Golden State boundaries
Charting the jurisdictional landscape of California labor and employment laws for remote workers
The rise of remote work, accelerated by the COVID-19 pandemic, has transformed the American workplace. Following the pandemic, nearly two-thirds of employees now believe that remote work is the most important attribute of a job and by 2025, an estimated 36.2 million Americans will be working remotely. (https://www.uscareerinstitute.edu/blog/ 50-eye-opening-remote-work-statistics-for-2024) The intended geographic reach of California’s labor and employment laws is therefore paramount.
Constitutional mapping: State sovereignty, extraterritoriality, and the Commerce Clause
In navigating the legal challenges of remote work, state sovereignty and the Commerce Clause guide the applicability of California law.
State sovereignty, a hallmark of American federalism, emphasizes the division of power between the national government and individual states. “The states between each other are sovereign and independent. They are distinct and separate sovereignties, except so far as they have parted with some of the attributes of sovereignty by the Constitution.” (Bank of Augusta v. Earle (1839) 38 U.S. 519, 525.) This sovereignty allows states to govern their own internal affairs, create and enforce their own laws, manage local issues, and maintain their unique identities while being part of the larger Union. (Shaffer v. Heitner (1977) 433 U.S. 186, 197.)

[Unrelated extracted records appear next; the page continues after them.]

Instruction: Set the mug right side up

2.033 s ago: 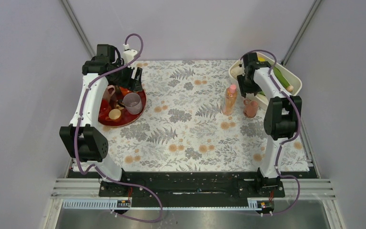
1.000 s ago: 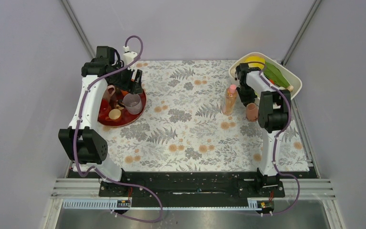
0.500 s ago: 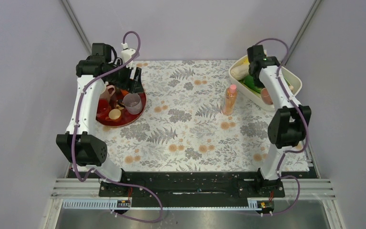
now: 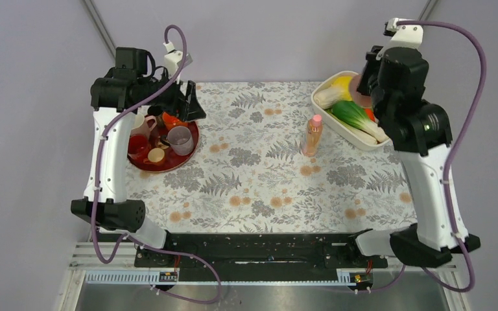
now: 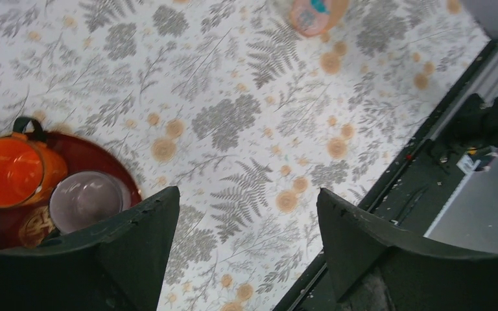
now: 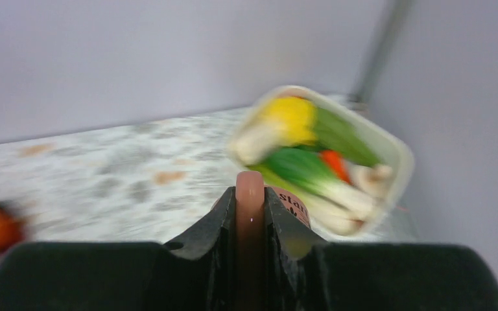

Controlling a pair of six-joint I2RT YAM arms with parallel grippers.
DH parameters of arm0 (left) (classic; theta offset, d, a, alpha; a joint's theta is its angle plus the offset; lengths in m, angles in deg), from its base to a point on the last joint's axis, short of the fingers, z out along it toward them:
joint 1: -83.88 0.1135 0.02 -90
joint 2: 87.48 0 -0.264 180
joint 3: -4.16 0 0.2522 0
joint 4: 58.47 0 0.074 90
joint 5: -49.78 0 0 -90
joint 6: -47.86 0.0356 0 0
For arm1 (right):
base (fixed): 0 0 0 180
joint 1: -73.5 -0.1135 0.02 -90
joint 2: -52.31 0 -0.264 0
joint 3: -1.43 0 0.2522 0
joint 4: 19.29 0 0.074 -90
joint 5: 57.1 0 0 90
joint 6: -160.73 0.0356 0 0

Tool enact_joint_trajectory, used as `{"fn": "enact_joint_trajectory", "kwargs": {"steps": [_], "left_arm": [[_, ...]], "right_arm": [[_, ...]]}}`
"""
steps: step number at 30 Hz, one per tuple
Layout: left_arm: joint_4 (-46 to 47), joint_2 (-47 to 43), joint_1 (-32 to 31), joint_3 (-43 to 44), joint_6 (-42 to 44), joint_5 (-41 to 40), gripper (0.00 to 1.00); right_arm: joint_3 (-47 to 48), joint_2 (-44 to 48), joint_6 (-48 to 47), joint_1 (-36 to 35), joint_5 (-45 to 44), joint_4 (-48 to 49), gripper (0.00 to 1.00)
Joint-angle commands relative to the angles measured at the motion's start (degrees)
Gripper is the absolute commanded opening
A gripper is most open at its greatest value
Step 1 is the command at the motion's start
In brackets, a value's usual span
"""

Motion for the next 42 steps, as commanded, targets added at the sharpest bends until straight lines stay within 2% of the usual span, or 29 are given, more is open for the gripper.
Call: {"fn": "enact_joint_trajectory", "kwargs": {"steps": [1,4,7,11,13,16,19,22,25,29,32,35,39,40,42], "left_arm": [[0.54,-2.74,-2.33,6.7,-4.53,9.7,0.81],[3.12,-3.77,-4.18,8.07,-7.58,12.78,0.82],[6.7,-5.09,-5.85,7.75,-8.57,12.15,0.85],[10.02,-4.36,-6.52,7.81,-10.98,11.07,0.85],[10.94,-3.05,-6.52,8.65,-13.24,13.09,0.82],[13.79,-1.98,-6.52,9.09,-18.0,23.08,0.79],[26.93,-4.43,-7.08,2.63,-29.37,30.0,0.81],[38.55,-5.62,-9.11,-2.31,-40.69,33.34,0.84],[43.68,-5.92,-11.0,-4.14,-46.23,35.3,0.84],[43.97,-6.34,-12.54,-4.28,-46.83,35.87,0.8],[43.96,-6.55,-13.88,-4.56,-46.81,36.03,0.7],[45.71,-6.68,-15.28,-6.07,-49.39,36.56,0.52],[60.58,-7.07,-16.43,-10.78,-61.71,39.2,0.33],[64.74,-7.09,-16.62,-11.94,-65.26,39.54,0.25],[76.33,-7.18,-16.86,-14.66,-74.63,40.21,0.01]], "right_arm": [[-11.84,6.99,14.18,-4.43,27.93,21.5,0.0],[-25.3,11.04,29.71,-5.74,43.39,43.75,0.0],[-27.04,10.19,34.25,-10.06,46.51,51.1,0.0],[-25.1,7.89,34.35,-14.13,51.34,53.19,0.0],[-24.95,7.47,33.86,-15.36,52.69,55.52,0.0],[-25.75,7.8,32.35,-16.81,52.06,55.63,0.0],[-26.13,7.89,32.5,-17.71,51.05,55.81,0.0],[-25.75,7.32,32.45,-19.1,50.51,56.45,0.0],[-24.67,6.61,31.69,-20.23,49.63,55.97,0.0],[-23.53,6.04,30.44,-21.34,48.83,55.18,0.0],[-23.11,5.53,30.58,-21.9,48.55,55.13,0.0],[-22.62,4.85,30.49,-22.53,48.41,55.4,0.0],[-22.61,4.05,30.5,-22.88,47.78,55.61,0.0],[-22.68,3.83,30.57,-22.99,47.74,55.68,0.0],[-22.81,3.59,30.59,-23.0,47.91,55.71,0.0]]}}
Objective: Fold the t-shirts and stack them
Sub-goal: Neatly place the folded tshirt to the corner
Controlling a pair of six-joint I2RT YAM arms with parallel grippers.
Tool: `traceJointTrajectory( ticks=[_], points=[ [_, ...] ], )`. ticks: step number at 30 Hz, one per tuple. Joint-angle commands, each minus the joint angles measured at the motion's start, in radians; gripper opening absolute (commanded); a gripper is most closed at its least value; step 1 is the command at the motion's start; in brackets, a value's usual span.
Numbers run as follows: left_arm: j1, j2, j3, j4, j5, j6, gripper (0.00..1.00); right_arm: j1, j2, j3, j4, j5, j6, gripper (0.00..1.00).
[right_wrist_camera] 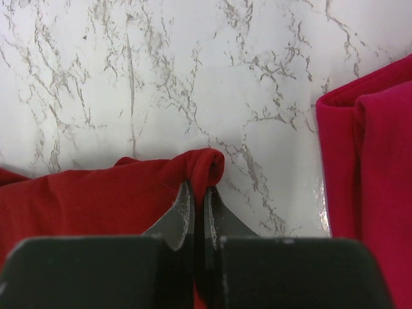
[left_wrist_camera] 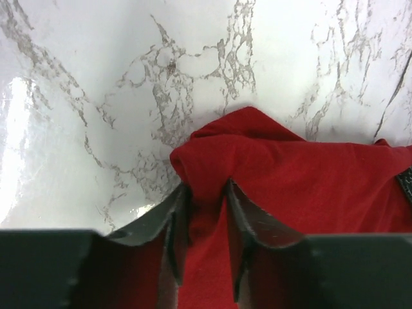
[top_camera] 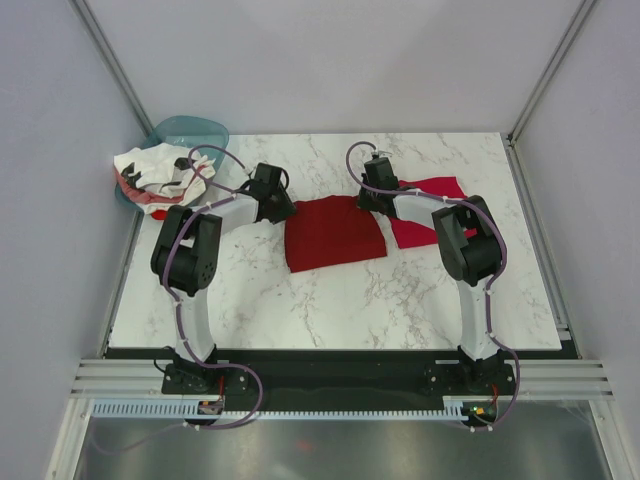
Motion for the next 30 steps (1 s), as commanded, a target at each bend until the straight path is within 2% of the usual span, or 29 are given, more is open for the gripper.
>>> traceJointTrajectory(
  ticks=[1, 3, 5, 6, 11, 19, 25, 30],
  points=[
    [-0.008, 0.054, -0.015, -0.064, 0.012, 0.023, 0.34, 0.002, -0.027, -0.028, -0.053, -0.005, 0.005, 0.00],
    [-0.007, 0.057, 0.006, -0.062, 0.009, 0.039, 0.17, 0.000, -0.038, -0.034, -0.047, -0.022, 0.003, 0.00],
    [-0.004, 0.066, 0.025, -0.061, 0.018, 0.060, 0.05, 0.000, -0.053, -0.047, -0.032, -0.040, 0.002, 0.00],
    [-0.004, 0.066, 0.043, -0.061, 0.024, 0.068, 0.02, 0.002, -0.059, -0.050, -0.027, -0.061, 0.002, 0.00],
    [-0.020, 0.017, 0.005, -0.013, 0.015, 0.085, 0.02, 0.002, -0.124, -0.086, -0.004, -0.100, 0.006, 0.00],
    [-0.103, -0.187, -0.090, 0.017, -0.075, 0.102, 0.02, 0.002, -0.263, -0.158, 0.014, -0.057, 0.003, 0.00],
    [-0.229, -0.273, -0.133, 0.023, -0.160, 0.094, 0.02, -0.004, -0.417, -0.271, 0.048, 0.032, 0.013, 0.00],
    [-0.296, -0.369, -0.178, 0.046, -0.211, 0.086, 0.02, -0.021, -0.610, -0.403, 0.077, 0.136, 0.023, 0.00]
  ],
)
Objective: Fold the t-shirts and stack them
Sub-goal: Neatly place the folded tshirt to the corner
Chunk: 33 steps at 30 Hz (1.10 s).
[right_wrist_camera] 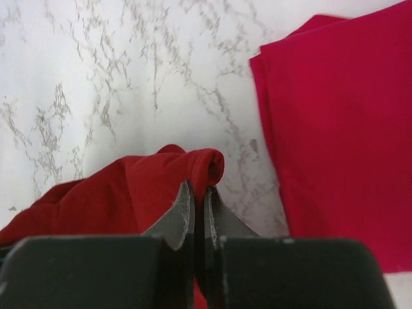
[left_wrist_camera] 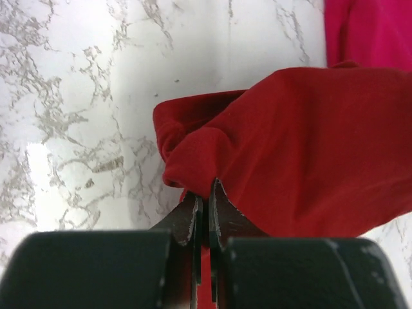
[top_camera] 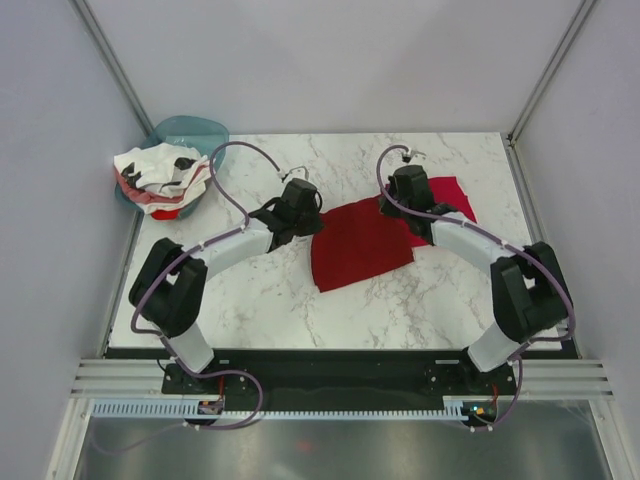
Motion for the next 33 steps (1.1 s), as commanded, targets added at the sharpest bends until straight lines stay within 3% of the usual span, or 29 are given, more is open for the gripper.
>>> traceJointTrajectory(
  ticks=[1, 8, 11, 14, 26, 33],
  points=[
    [-0.032, -0.093, -0.032, 0.045, -0.077, 0.010, 0.02, -0.019, -0.142, -0.056, 0.064, 0.111, 0.023, 0.00],
    [-0.118, -0.198, -0.071, 0.066, -0.133, -0.011, 0.02, -0.091, -0.332, -0.068, -0.063, 0.208, 0.008, 0.00],
    [-0.155, -0.173, -0.054, 0.094, -0.126, -0.048, 0.02, -0.185, -0.343, -0.062, -0.080, 0.129, 0.023, 0.00],
    [-0.198, -0.100, 0.017, 0.117, -0.127, -0.062, 0.02, -0.259, -0.305, -0.016, -0.120, 0.059, 0.034, 0.00],
    [-0.306, 0.238, 0.406, 0.149, -0.152, -0.064, 0.02, -0.555, -0.199, 0.025, -0.143, 0.053, 0.091, 0.00],
    [-0.307, 0.322, 0.479, 0.280, -0.182, 0.019, 0.02, -0.605, -0.093, 0.073, -0.066, 0.030, 0.151, 0.01]
  ],
)
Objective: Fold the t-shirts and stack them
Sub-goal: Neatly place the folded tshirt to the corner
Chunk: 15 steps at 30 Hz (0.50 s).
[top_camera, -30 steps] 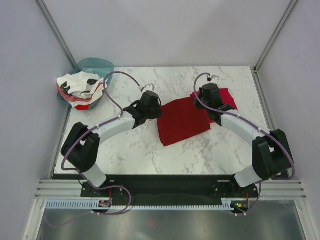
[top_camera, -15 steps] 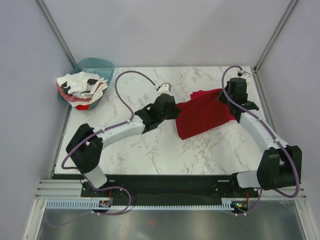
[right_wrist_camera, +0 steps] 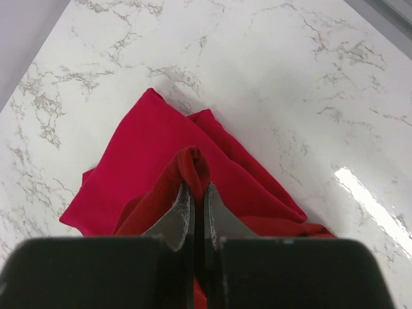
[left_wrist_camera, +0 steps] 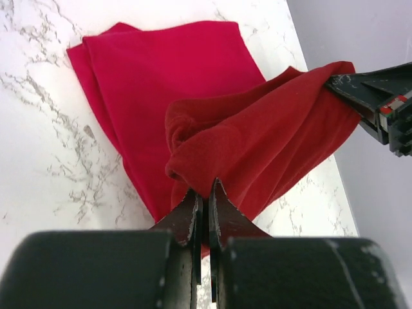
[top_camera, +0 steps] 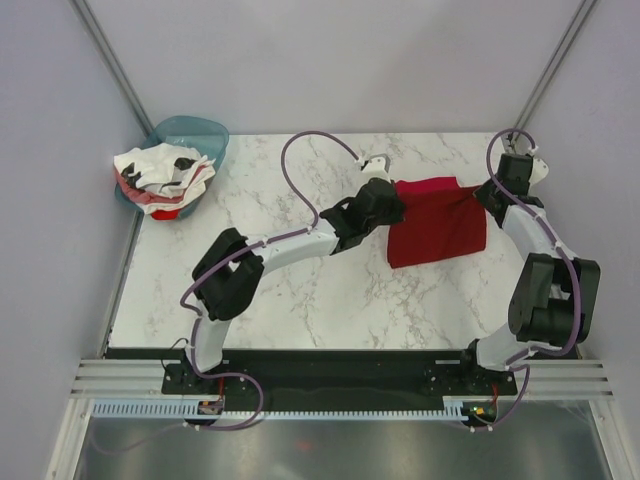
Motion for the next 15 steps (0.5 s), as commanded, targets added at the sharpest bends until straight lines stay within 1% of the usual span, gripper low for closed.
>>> traceJointTrajectory(
  ticks=[1, 8, 12, 15],
  points=[
    [0.009, 0.023, 0.057, 0.088, -0.082, 0.079, 0.02, -0.013, 0.040, 0.101, 0.105, 0.035, 0.037, 0.01],
    [0.009, 0.054, 0.110, 0.120, -0.091, 0.150, 0.02, -0.013, 0.106, 0.188, 0.120, 0.069, 0.045, 0.01],
    [0.019, 0.085, 0.192, 0.059, -0.086, 0.142, 0.02, -0.011, 0.147, 0.232, 0.119, 0.057, 0.058, 0.01],
    [0.035, 0.096, 0.206, 0.046, -0.068, 0.111, 0.02, -0.011, 0.178, 0.252, 0.123, 0.054, 0.063, 0.02]
  ],
)
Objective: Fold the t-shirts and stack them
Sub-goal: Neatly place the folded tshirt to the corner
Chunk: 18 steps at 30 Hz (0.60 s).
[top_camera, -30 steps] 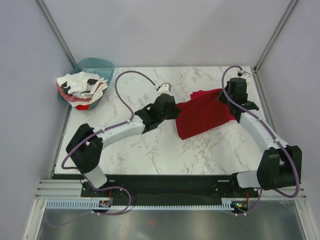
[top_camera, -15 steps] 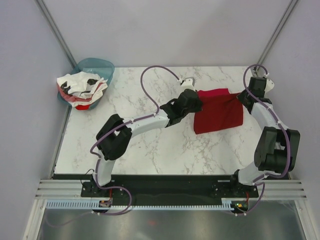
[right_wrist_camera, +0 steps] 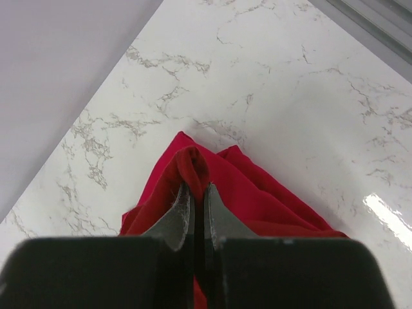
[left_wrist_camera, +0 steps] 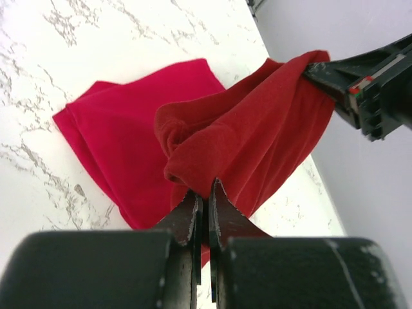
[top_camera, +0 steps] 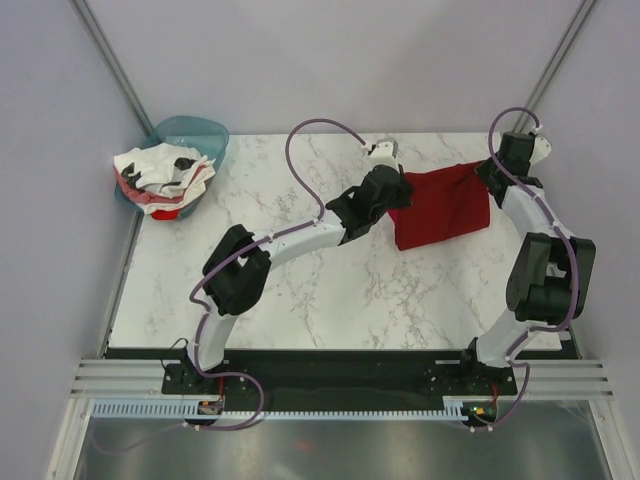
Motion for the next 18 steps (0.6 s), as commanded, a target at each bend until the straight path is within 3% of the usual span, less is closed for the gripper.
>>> traceJointTrajectory(
  ticks=[1, 15, 18],
  points=[
    [0.029, 0.012, 0.058, -0.010, -0.031, 0.011, 0.02, -0.011, 0.035, 0.065, 0.072, 0.052, 0.027, 0.02],
    [0.124, 0.091, 0.087, -0.025, 0.107, -0.124, 0.02, 0.046, 0.139, 0.159, 0.078, 0.059, 0.007, 0.05],
    [0.142, 0.104, 0.087, -0.028, 0.111, -0.144, 0.02, 0.052, 0.178, 0.182, 0.074, 0.071, 0.007, 0.10]
  ],
)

Consistent with the principal of state sovereignty, California statutes are presumed to operate exclusively within the state, unless an extraterritorial intent is unequivocally articulated or can be reasonably inferred from a statute’s language, purpose, subject matter, or historical context. (See North Alaska Salmon Co. v. Pillsbury (1916) 174 Cal. 1, 4.) This is known as the presumption against extraterritoriality. (Ibid.) Similarly, under presumption in favor of intraterritorial application, the Legislature is presumed to act with domestic concerns in mind and make efforts to avoid unintended conflicts with other states. (Ward v. United Airlines, Inc. (2020) 9 Cal.5th 732, 750.) These two presumptions uphold state sovereignty and reinforce the cooperative nature of federalism.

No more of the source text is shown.